------ Materials provided

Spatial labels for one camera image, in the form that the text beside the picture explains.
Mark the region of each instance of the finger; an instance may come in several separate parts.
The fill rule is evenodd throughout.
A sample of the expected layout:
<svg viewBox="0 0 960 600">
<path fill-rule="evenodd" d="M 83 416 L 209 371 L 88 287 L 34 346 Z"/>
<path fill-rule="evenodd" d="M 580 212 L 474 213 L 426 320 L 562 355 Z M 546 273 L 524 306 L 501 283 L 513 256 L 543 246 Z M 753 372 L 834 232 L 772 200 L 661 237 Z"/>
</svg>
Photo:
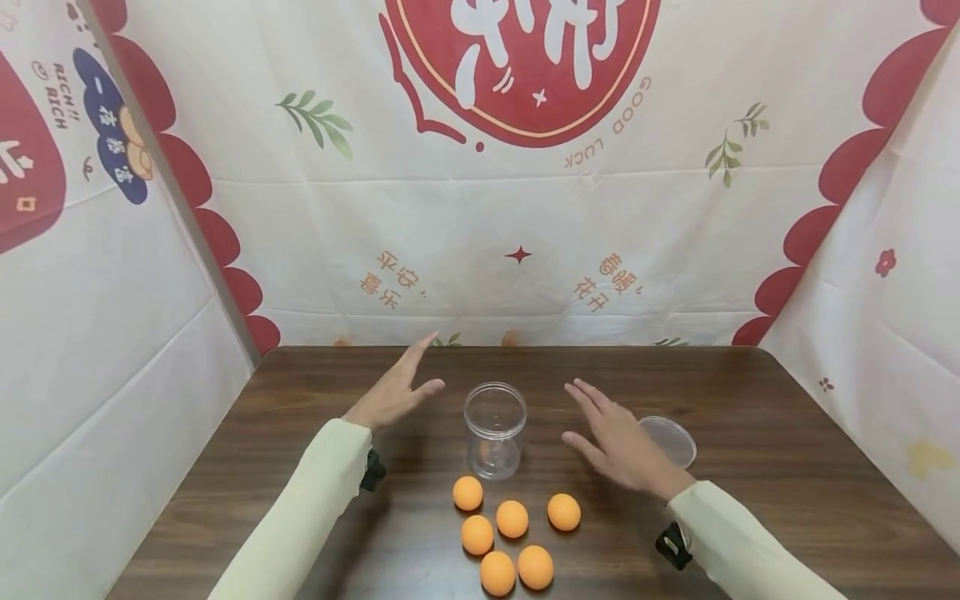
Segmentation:
<svg viewBox="0 0 960 600">
<path fill-rule="evenodd" d="M 565 383 L 564 389 L 577 401 L 577 404 L 580 405 L 580 410 L 584 413 L 584 417 L 587 418 L 587 422 L 590 423 L 590 426 L 593 426 L 593 423 L 600 417 L 600 411 L 597 410 L 596 405 L 580 388 L 572 383 Z"/>
<path fill-rule="evenodd" d="M 587 462 L 593 465 L 593 468 L 606 474 L 608 459 L 603 450 L 588 442 L 584 436 L 572 431 L 565 432 L 561 436 L 561 440 L 564 441 L 564 444 L 583 454 Z"/>
<path fill-rule="evenodd" d="M 442 379 L 431 379 L 427 381 L 416 390 L 410 393 L 410 398 L 413 400 L 413 405 L 417 406 L 427 398 L 435 396 L 442 392 L 446 384 Z"/>
<path fill-rule="evenodd" d="M 593 402 L 594 406 L 597 407 L 601 413 L 605 413 L 611 409 L 613 406 L 612 400 L 610 400 L 603 392 L 597 390 L 590 384 L 588 384 L 583 379 L 574 379 L 573 385 L 577 386 L 584 394 L 590 398 L 590 401 Z"/>
<path fill-rule="evenodd" d="M 433 341 L 437 339 L 438 335 L 439 333 L 434 331 L 419 342 L 410 346 L 407 351 L 403 352 L 403 356 L 400 356 L 400 360 L 396 361 L 396 365 L 398 367 L 404 367 L 415 372 L 417 370 L 417 365 L 420 364 L 420 360 L 423 358 L 423 353 L 426 352 L 427 348 L 430 348 L 430 345 L 433 344 Z"/>
</svg>

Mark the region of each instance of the red star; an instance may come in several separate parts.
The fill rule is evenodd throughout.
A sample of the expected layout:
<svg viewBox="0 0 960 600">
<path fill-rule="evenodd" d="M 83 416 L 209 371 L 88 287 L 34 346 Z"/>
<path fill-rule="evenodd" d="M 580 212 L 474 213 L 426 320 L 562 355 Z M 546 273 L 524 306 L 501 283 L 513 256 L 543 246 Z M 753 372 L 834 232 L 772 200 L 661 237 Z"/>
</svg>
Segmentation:
<svg viewBox="0 0 960 600">
<path fill-rule="evenodd" d="M 513 254 L 504 254 L 504 256 L 506 256 L 507 258 L 515 258 L 516 264 L 520 264 L 521 262 L 523 262 L 524 258 L 526 258 L 527 256 L 533 256 L 533 255 L 530 252 L 525 252 L 523 247 L 520 246 L 520 248 Z"/>
</svg>

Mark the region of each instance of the navy blue cloud shape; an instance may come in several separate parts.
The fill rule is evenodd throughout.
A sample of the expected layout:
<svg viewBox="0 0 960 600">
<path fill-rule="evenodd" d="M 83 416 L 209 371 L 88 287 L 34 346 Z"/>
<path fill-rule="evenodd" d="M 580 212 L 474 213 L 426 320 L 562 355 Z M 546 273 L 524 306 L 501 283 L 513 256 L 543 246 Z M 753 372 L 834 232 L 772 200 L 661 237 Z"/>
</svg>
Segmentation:
<svg viewBox="0 0 960 600">
<path fill-rule="evenodd" d="M 73 51 L 73 64 L 84 82 L 86 117 L 100 134 L 97 139 L 100 162 L 127 200 L 143 204 L 147 200 L 147 182 L 133 172 L 127 161 L 129 140 L 120 127 L 120 108 L 124 106 L 120 90 L 107 70 L 85 50 Z"/>
</svg>

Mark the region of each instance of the black strap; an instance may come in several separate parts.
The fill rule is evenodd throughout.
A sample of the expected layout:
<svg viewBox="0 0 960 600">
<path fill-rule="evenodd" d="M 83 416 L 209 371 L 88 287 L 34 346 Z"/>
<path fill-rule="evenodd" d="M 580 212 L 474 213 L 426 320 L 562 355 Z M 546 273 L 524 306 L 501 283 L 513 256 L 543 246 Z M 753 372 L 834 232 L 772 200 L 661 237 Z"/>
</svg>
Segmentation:
<svg viewBox="0 0 960 600">
<path fill-rule="evenodd" d="M 684 534 L 681 533 L 677 521 L 671 522 L 666 531 L 660 534 L 655 547 L 678 571 L 684 570 L 684 567 L 693 560 L 693 556 L 686 551 Z"/>
<path fill-rule="evenodd" d="M 380 464 L 380 455 L 372 449 L 367 453 L 367 471 L 363 474 L 360 489 L 373 492 L 387 476 L 387 468 Z"/>
</svg>

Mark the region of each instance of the clear plastic jar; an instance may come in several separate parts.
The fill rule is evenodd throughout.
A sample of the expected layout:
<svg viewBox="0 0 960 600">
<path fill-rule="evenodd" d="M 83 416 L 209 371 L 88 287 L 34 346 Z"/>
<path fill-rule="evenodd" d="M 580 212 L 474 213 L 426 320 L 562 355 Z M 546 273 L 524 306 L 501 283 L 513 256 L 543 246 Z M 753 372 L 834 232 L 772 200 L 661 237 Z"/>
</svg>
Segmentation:
<svg viewBox="0 0 960 600">
<path fill-rule="evenodd" d="M 485 479 L 506 479 L 520 466 L 520 433 L 527 404 L 513 386 L 491 381 L 473 389 L 464 403 L 470 430 L 467 464 Z"/>
</svg>

------------

Goal of the exercise
Which lines in the records above hold the string "Mark"? Copy each of them.

Your solution
Mark the region of each instance of the finger; an instance may come in several separate parts.
Mark the region of each instance of the red star; an instance may come in several separate parts.
Mark the region of each instance of the navy blue cloud shape; an instance may come in several separate parts.
Mark the region of each instance of the black strap; an instance may come in several separate parts.
Mark the region of each instance of the clear plastic jar; an instance may come in several separate parts.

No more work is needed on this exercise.